# VITS for Azerbaijani Voice Cloning and Audiobooks

This notebook is enhanced for:
1. **Azerbaijani Language:** Uses `espeak` for phonemization.
2. **Large Datasets:** Implements `WebDataset` for efficient data loading, suitable for audiobook creation.
3. **Voice Cloning:** Integrates a speaker encoder for zero-shot voice cloning from a reference audio.

## 1. Setup and Installation

We will install `espeak` for phonemization, `webdataset` for efficient data loading, and other necessary libraries.

In [None]:
# Install system-level dependency for phonemization
!sudo apt-get update && sudo apt-get install -y espeak

# Install Python libraries
!pip install torch torchaudio --index-url https://download.pytorch.org/whl/cu118
!pip install numpy scipy librosa unidecode tensorboard
!pip install phonemizer webdataset
!pip install speechbrain

# Clone VITS repository for base model and utilities
!git clone https://github.com/jaywalnut310/vits.git
%cd vits
!pip install -e .

## 2. Imports, Configuration, and Azerbaijani Symbols

In [None]:
import os
import json
import torch
import webdataset as wds
from speechbrain.pretrained import EncoderClassifier
import librosa
import IPython.display as ipd

# Define Azerbaijani characters
# Based on common Azerbaijani alphabet, including special characters
_pad        = '_',
_punctuation = '¡!¿?.,;:'
_special    = ' -'
_letters    = 'AaBbCcÇçDdEeƏəFfGgĞğHhXxIıİiJjKkQqLlMmNnOoÖöPpRrSsŞşTtUuÜüVvYyZz'

# Export symbols
symbols = list(_pad) + list(_special) + list(_punctuation) + list(_letters)
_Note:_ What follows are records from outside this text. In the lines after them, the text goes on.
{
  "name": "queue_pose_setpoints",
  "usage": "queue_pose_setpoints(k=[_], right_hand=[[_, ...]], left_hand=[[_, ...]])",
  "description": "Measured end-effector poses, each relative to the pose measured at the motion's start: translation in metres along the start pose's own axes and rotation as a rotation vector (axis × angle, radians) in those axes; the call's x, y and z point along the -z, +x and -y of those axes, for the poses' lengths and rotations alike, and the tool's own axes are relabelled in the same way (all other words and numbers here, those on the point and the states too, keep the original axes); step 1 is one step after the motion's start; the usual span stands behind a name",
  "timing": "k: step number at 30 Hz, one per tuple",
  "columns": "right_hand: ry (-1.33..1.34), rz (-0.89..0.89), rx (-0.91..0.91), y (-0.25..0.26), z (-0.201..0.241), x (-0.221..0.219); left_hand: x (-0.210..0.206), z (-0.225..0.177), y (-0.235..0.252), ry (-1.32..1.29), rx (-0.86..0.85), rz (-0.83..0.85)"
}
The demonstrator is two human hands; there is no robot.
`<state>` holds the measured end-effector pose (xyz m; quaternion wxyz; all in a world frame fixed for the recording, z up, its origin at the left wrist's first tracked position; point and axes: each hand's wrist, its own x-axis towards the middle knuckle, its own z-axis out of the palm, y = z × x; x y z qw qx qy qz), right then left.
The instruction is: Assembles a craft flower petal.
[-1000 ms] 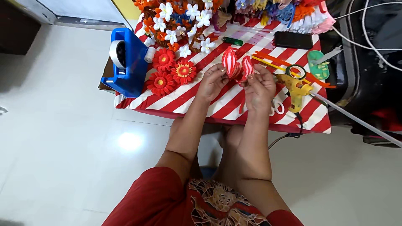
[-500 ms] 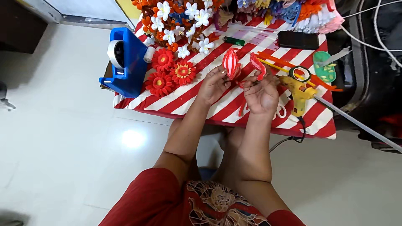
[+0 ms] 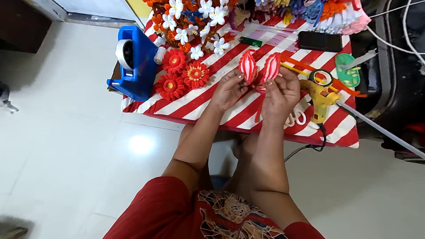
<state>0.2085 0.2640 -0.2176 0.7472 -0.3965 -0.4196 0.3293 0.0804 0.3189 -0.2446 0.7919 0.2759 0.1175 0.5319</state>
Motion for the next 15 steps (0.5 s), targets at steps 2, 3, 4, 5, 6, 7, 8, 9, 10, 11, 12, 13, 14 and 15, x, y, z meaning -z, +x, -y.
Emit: queue_pose_setpoints(k=[2,3,4,5,6,7,8,9,10,11,12,13,14,15], right_hand=[[-0.024,0.006,0.085,0.001,-0.006,0.000],[0.003,0.000,0.141,0.003,-0.011,-0.001],[0.011,0.002,0.180,0.004,-0.016,0.000],[0.011,0.005,0.200,0.005,-0.018,0.000],[0.004,0.002,0.202,0.005,-0.019,0.000],[-0.004,-0.003,0.197,0.004,-0.019,0.000],[-0.007,-0.005,0.187,0.004,-0.018,0.000],[0.001,-0.005,0.180,0.004,-0.018,0.000],[0.009,-0.004,0.174,0.004,-0.017,0.000],[0.014,-0.002,0.168,0.004,-0.017,0.000],[0.017,0.001,0.163,0.004,-0.017,-0.001],[0.016,0.006,0.155,0.004,-0.017,-0.001],[0.014,0.010,0.148,0.004,-0.018,-0.001],[0.015,0.011,0.144,0.004,-0.018,-0.001]], left_hand=[[-0.001,0.000,0.000,0.038,-0.009,-0.012],[-0.001,0.000,0.000,0.055,-0.018,-0.010],[-0.001,0.000,0.000,0.066,-0.025,-0.004],[-0.001,0.001,0.000,0.072,-0.029,0.001],[-0.002,0.001,0.000,0.074,-0.032,0.004],[-0.002,0.001,0.000,0.077,-0.033,0.003],[-0.002,0.001,0.000,0.079,-0.035,0.001],[-0.002,0.000,0.000,0.081,-0.036,-0.002],[-0.002,0.001,0.000,0.085,-0.041,-0.006],[-0.002,0.001,0.000,0.090,-0.045,-0.008],[-0.002,0.001,0.000,0.093,-0.051,-0.010],[-0.002,0.000,0.001,0.095,-0.055,-0.012],[-0.002,0.001,0.001,0.098,-0.060,-0.013],[-0.002,0.001,0.001,0.100,-0.065,-0.014]])
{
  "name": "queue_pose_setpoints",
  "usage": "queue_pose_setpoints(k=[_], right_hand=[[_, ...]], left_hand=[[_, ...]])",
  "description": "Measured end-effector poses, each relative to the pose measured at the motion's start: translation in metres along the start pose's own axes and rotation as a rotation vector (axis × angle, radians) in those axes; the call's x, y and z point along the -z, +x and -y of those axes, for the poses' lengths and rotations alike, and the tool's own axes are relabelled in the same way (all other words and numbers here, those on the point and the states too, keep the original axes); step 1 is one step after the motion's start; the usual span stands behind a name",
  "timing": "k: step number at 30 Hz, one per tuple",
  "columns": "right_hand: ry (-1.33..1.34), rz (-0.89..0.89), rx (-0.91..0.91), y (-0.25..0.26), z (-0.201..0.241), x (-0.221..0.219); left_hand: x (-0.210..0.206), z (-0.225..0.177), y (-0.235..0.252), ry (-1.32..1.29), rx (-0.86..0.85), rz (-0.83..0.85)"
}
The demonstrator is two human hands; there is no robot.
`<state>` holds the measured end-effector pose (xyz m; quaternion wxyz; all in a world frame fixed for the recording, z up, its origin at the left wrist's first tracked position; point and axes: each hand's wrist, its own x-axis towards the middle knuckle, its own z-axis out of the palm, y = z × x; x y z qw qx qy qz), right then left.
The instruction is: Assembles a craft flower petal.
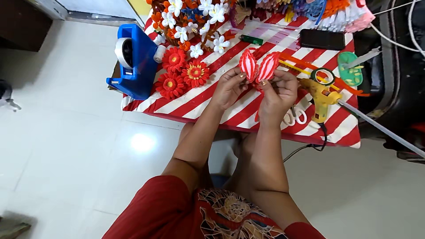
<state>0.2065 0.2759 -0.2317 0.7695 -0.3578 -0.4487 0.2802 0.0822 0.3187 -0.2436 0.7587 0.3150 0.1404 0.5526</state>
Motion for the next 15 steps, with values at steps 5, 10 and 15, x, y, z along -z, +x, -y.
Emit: queue_pose_setpoints(k=[5,10,15], right_hand=[[-0.013,-0.016,-0.005,-0.0009,0.0001,-0.0008],[-0.018,-0.014,-0.012,-0.0010,-0.0004,-0.0014],[-0.050,0.002,-0.044,-0.0035,0.0017,0.0000]], left_hand=[[0.0000,0.0017,0.0005,-0.007,-0.012,0.020],[-0.0013,0.0004,0.0000,-0.010,-0.008,0.014],[-0.0015,0.0009,0.0002,-0.002,-0.011,0.018]])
# Create a mapping from symbol to numeric ID
symbol_to_id = {s: i for i, s in enumerate(symbols)}

# Configuration for the model
config_json = {
    "train": {
        "log_interval": 200,
        "eval_interval": 1000,
        "seed": 1234,
        "epochs": 20000,
        "learning_rate": 2e-4,
        "betas": [0.8, 0.99],
        "eps": 1e-9,
        "batch_size": 16,
        "fp16_run": true,
        "lr_decay": 0.999875,
        "segment_size": 8192,
        "init_lr_ratio": 1,
        "warmup_epochs": 0,
        "c_mel": 45,
        "c_kl": 1.0
    },
    "data": {
        "webdataset_base_path": "./dataset_tar/az_audio-{000000..000099}.tar",
        "text_cleaners": ["transliteration_cleaners"],
        "language": "az",
        "phonemizer": "espeak",
        "max_wav_value": 32768.0,
        "sampling_rate": 22050,
        "filter_length": 1024,
        "hop_length": 256,
        "win_length": 1024,
        "n_mel_channels": 80,
        "add_blank": true,
        "n_speakers": 0, "# Set to 0 for speaker embeddings"
        "cleaned_text": true
    },
    "model": {
        "inter_channels": 192,
        "hidden_channels": 192,
        "filter_channels": 768,
        "n_heads": 2,
        "n_layers": 6,
        "kernel_size": 3,
        "p_dropout": 0.1,
        "resblock": "1",
        "resblock_kernel_sizes": [3, 7, 11],
        "resblock_dilation_sizes": [[1, 3, 5], [1, 3, 5], [1, 3, 5]],
        "upsample_rates": [8, 8, 2, 2],
        "upsample_initial_channel": 512,
        "upsample_kernel_sizes": [16, 16, 4, 4],
        "n_layers_q": 3,
        "use_spectral_norm": false,
        "g_speaker_cond": 512 "# Dimension of speaker embedding"
    }
}

with open('config_az.json', 'w') as f:
    json.dump(config_json, f, indent=2)

hps = utils.get_hparams_from_file("config_az.json")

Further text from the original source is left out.